Question

DESeq2 median of ratios normalization instead of VST or rlog for ordinations?

0

Entering edit mode

Linton • 0

@532d398e

Last seen 11 months ago

United States

Hi all, I have been combing the internet for hours trying to find a clear answer to this question and am a bit stumped. I apologize in advance for the basic question and the long description of my project - just trying to add enough context.

I am attemping to look at differences of abundances in shotgun metagenome samples that came from dust, specifically looking at gene abundances across contigs instead of MAGs. I co-assembled my reads (using normalized reads) into contigs, then mapped the non-normalized reads from each metagenome back to the assembled contigs to get an idea of the abundances of these genes across the metagenomes (a community-function based approach). After mapping the reads back to genes found in the assembly and counting up the reads mapped per gene using featureCounts, I then divided the total reads by gene length, and now would like to sum up these coverages by KO to get a sense of functional abundances in the metagenomes.

A colleague suggested I use the median-of-ratios transformation (MRT) by DESeq2 as a way to transform my coverages for ordinations, regressions, and PERMANOVAs to get a sense of what is influencing/driving functional differences in the sites. However, the DESeq2 vignettes suggest using the VST or rlog transformations for this purpose, rather than the median-of-ratios transformation that is used in the DESeq function for DGE.

My question is, is there a reason to not use MRT as a transformation outside of DGE? Why is VST better for ordinations and downstream analyses (outside of DGE) compared to MRT? Is I am having a bit of trouble understanding the nuance between MRT and the VST method employed by DESeq2... Is MRT less sensitive to gene dispersions compared to VST? I am also having trouble finding the exact equation used by the VST function in DESeq2...maybe I have just been looking at too many links today (see below).

Here are some resources I've used to help me answer this question - definitely open to more. I know there is the DESeq2 paper which I've read, but I think I am just missing somethign in there comparing these methods...Sorry for the long post, thanks for your help!

DESeq2 medianofratiostransformation StatisticalMethod Normalization dispersion • 2.0k views

ADD COMMENT • link 11 months ago Linton • 0

score 2 · Answer 1 · 2024-01-05

First of all, what you call "MRT" (lets stick with that abbreviation) is not a transformation. It's a normalization. What the method does is to calculate a per-sample linear scaling factor to correct for differences in sequencing depth and library composition. As clever as the method is, it's just that, a linear scaling factor. Divide your raw counts by that scaling factor (aka size factor) and you get normalized counts. No changes in data distribution or composition does happen, hence it's not a transformation. It's a linear scaling.

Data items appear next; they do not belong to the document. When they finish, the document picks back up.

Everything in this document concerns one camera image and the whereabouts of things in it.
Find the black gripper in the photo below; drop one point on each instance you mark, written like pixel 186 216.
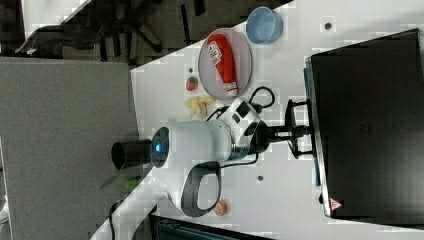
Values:
pixel 265 135

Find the black toaster oven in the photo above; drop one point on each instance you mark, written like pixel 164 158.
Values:
pixel 366 110

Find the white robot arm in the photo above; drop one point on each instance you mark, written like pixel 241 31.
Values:
pixel 185 152

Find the yellow toy banana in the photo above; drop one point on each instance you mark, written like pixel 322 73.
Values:
pixel 198 106

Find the grey round plate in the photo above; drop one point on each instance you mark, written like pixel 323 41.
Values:
pixel 208 73

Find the toy orange slice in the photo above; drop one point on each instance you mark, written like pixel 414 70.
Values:
pixel 221 208

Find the blue bowl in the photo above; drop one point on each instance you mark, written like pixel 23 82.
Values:
pixel 264 26

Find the large toy strawberry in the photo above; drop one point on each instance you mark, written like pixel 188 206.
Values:
pixel 191 84

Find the red plush ketchup bottle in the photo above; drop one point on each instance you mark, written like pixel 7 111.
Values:
pixel 221 55

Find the black cylinder at table edge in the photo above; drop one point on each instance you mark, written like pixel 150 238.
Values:
pixel 130 154

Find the dark office chair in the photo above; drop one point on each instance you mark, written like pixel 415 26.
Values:
pixel 103 19

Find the grey partition panel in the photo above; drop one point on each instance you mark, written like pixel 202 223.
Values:
pixel 59 121

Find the white camera mount housing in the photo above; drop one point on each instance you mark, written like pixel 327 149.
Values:
pixel 242 120

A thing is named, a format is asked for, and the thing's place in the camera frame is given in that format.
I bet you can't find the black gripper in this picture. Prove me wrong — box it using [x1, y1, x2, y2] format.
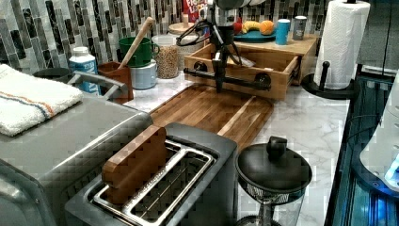
[208, 7, 234, 93]

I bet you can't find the bamboo wooden drawer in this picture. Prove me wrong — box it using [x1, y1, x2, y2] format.
[184, 44, 301, 100]

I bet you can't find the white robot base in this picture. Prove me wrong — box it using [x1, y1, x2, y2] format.
[359, 75, 399, 198]

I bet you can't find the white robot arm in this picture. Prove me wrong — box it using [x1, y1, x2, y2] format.
[207, 0, 270, 92]

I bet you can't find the bamboo drawer cabinet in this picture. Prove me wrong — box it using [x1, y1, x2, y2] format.
[236, 34, 319, 85]

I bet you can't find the white chips bag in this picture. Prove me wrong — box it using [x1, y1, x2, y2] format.
[227, 56, 255, 67]

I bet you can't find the red apple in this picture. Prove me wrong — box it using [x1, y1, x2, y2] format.
[233, 17, 242, 35]

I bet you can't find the teal plate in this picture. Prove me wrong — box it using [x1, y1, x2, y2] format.
[234, 30, 276, 43]

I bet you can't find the yellow banana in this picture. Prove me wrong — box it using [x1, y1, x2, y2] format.
[242, 21, 260, 34]

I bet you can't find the clear plastic lidded container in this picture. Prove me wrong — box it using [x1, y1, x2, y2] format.
[152, 35, 178, 79]

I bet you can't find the round wooden lid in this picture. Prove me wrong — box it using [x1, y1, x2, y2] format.
[168, 14, 194, 35]

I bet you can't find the orange fruit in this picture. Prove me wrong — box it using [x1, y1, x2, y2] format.
[259, 20, 274, 36]

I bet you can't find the dark wooden cutting board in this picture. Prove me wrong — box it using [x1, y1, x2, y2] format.
[151, 85, 274, 150]

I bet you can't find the red Froot Loops box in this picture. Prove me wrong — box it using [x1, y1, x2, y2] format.
[182, 0, 207, 23]

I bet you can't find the blue cylindrical canister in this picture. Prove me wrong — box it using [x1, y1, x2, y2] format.
[276, 19, 291, 45]

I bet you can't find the green mug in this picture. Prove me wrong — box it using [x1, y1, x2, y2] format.
[119, 37, 160, 68]

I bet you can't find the grey metal can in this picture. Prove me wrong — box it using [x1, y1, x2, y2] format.
[293, 15, 307, 40]

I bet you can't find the black paper towel holder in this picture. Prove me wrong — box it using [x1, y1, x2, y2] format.
[301, 61, 360, 100]

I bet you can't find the brown wooden utensil holder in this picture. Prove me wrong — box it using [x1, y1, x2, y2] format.
[98, 61, 134, 104]

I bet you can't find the silver black toaster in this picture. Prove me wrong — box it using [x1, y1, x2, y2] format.
[65, 122, 237, 226]

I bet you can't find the paper towel roll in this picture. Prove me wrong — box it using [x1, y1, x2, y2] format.
[314, 0, 371, 89]

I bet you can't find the white blue supplement bottle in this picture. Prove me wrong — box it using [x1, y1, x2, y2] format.
[68, 46, 102, 96]

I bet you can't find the wooden block in toaster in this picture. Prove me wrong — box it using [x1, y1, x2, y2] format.
[102, 125, 168, 204]

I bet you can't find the black round container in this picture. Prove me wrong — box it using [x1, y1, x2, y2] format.
[33, 68, 72, 84]

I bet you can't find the white striped towel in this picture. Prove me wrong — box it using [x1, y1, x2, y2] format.
[0, 64, 83, 137]

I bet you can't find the silver toaster oven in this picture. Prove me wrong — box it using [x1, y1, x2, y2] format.
[0, 71, 154, 226]

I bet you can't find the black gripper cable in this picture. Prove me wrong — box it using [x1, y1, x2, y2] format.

vst and rlog though are transformations. They aim to stabilize the variance of counts all across the average expression range. Typically, there is a dependency of the variance of the logcounts across the log2-baseMean (that is average logexpression). The methods aim to remove that, so removing the technical trend/bias, leaving biological signals in tact. Of note, before they do that, they use "MRT" to normalize the data. So basically, vst is "MRT" with some stats magic on top of that to transform data for downstream analysis, removing technical variance bias. The DESeq and DESeq2 papers have more details on that. See also the vignette.

So in a nutshell, normalization (that is removing sequencing depth and composition bias) is pretty much always necessary before any downstream analysis. Be it by MRT or other methods. Transformation depends on your analysis goal. Often vst is suitable, e.g. for PCA or feature / gene selection where you want to select genes variable between groups (like biological variability) rather than variable due to the technical biases. In any case, an alternative could be just log2+1 of the "MRT"-normalized counts as implemented in normTransform(). You should check what is common in the metagenomic field.